• _Action item_
Pull every line containing "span" from the listing.

▽

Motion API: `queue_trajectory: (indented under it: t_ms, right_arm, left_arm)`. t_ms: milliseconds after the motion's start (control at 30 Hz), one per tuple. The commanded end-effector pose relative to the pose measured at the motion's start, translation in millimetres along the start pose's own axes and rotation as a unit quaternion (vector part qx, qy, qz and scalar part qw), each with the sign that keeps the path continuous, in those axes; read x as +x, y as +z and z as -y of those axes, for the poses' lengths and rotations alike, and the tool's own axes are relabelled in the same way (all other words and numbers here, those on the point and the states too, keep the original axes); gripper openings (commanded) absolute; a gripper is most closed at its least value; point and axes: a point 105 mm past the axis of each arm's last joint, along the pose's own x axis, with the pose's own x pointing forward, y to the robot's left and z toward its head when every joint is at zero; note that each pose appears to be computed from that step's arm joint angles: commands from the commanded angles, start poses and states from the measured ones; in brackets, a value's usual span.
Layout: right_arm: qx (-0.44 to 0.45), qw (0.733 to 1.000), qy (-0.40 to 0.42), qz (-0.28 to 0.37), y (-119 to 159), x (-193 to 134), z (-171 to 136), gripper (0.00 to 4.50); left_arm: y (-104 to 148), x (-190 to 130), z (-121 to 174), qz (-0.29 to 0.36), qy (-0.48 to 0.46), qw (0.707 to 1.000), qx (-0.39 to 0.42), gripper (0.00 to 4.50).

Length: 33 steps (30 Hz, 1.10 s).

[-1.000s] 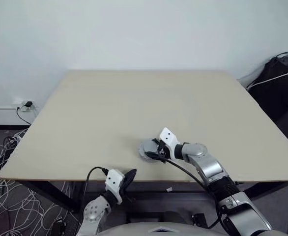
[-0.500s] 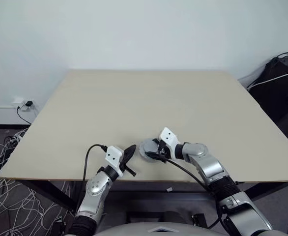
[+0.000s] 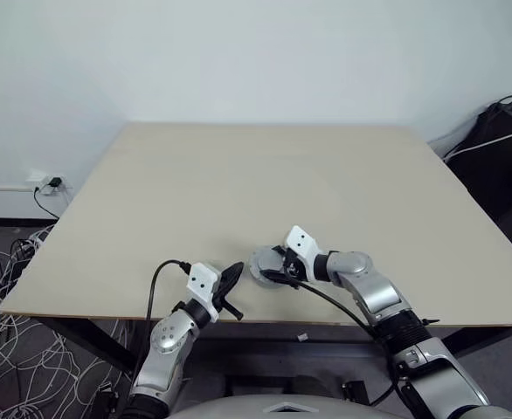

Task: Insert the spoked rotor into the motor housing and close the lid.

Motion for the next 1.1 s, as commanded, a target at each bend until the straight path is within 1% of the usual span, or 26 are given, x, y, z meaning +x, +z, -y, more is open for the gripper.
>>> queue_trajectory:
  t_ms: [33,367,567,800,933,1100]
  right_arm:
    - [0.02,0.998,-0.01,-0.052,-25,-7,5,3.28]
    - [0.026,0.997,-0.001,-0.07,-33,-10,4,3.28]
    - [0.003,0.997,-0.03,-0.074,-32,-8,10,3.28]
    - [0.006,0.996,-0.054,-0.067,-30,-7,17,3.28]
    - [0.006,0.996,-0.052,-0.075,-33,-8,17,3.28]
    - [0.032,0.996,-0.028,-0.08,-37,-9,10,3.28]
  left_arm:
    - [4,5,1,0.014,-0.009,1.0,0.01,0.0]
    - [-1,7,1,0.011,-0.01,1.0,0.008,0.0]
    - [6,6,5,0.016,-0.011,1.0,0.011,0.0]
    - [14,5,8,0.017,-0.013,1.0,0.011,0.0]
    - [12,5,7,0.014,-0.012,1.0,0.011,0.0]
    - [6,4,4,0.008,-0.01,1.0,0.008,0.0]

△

• _Solution_
Motion API: `queue_trajectory: (indented under it: t_ms, right_arm, left_arm)`. t_ms: milliseconds after the motion's start (control at 30 Hz), one per tuple. The commanded end-effector pose relative to the pose measured at the motion's start, translation in millimetres along the start pose's own axes and rotation as a unit quaternion (vector part qx, qy, qz and scalar part qw), each with the sign that keeps the path continuous, in those axes; read x as +x, y as +z and z as -y of those axes, for the poses' lengths and rotations alike, and the tool's own axes are relabelled in the same way (all other words and numbers here, those on the point and the states too, keep the original axes); gripper openings (commanded) absolute; a gripper is most closed at its least value; point and axes: a point 105 mm past the axis of each arm's last joint, along the pose's own x axis, with the pose's own x pointing forward, y to the robot's left and z toward its head when every joint is at zero; note that each pose appears to be computed from that step's arm joint angles: commands from the commanded angles, start poses and states from the measured ones; in brackets, a value's usual span.
Motion for the next 1.1 s, as commanded, a target at each bend until the straight path is within 1% of the usual span, or 26 are given, x, y, z meaning +x, +z, -y, more is open for the gripper.

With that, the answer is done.